## Exercise goal
Reproduce the data in full, exactly as given, leaving images out.

* * * * * * * * *

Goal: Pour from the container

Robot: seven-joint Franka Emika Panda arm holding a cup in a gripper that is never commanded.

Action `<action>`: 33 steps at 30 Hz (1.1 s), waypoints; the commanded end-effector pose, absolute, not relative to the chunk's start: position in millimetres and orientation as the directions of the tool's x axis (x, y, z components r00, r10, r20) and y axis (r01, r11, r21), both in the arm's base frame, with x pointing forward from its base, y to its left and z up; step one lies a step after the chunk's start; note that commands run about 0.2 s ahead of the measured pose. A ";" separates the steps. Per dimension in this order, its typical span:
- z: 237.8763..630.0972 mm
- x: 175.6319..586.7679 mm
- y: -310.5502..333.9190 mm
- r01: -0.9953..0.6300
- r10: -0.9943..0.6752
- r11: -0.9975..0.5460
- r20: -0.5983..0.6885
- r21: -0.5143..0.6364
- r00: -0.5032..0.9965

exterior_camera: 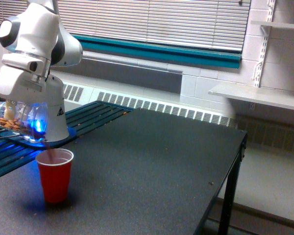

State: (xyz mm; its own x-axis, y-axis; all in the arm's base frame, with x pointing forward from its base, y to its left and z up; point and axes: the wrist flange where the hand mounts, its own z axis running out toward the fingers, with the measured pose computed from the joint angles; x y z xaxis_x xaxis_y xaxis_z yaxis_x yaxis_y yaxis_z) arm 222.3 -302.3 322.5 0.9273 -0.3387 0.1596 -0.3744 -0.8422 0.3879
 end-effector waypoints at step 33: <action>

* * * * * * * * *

## Task response
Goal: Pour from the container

Robot: seven-joint Franka Emika Panda arm holding a cup in a gripper that is never commanded.

Action `<action>`: 33 steps at 30 Hz (1.1 s), waypoints; the commanded end-effector pose, absolute, not relative to the chunk's start: position in millimetres and orientation as the directions of the tool's x axis (x, y, z components r00, r10, r20) and y axis (r01, r11, r21), both in the arm's base frame, with x pointing forward from its base, y to its left and z up; step one lies a step after the chunk's start; note that commands run about 0.2 s ahead of the measured pose. A ";" separates the steps. Per dimension in this order, its typical span:
- z: 237.8763..630.0972 mm
- x: 175.6319..586.7679 mm
- y: -310.5502..333.9190 mm
- r01: -0.9953..0.6300
- r10: -0.9943..0.6752
- r11: -0.9975..0.5460
- r20: -0.5983..0.6885
- r21: -0.5143..0.6364
- r00: -0.5032..0.9965

exterior_camera: 

State: (xyz mm; its own x-axis, y-axis; all in the arm's base frame, with x pointing forward from its base, y to its left and z up; point and axes: the wrist flange where the hand mounts, its own z axis running out toward the fingers, with the measured pose computed from the joint angles; x y z xaxis_x xaxis_y xaxis_z yaxis_x yaxis_y yaxis_z) arm 222.3 -302.3 322.5 0.9273 -0.3387 0.1596 -0.3744 -0.8422 0.3879
 end-effector waypoints at step 33: <action>

The answer requires no additions.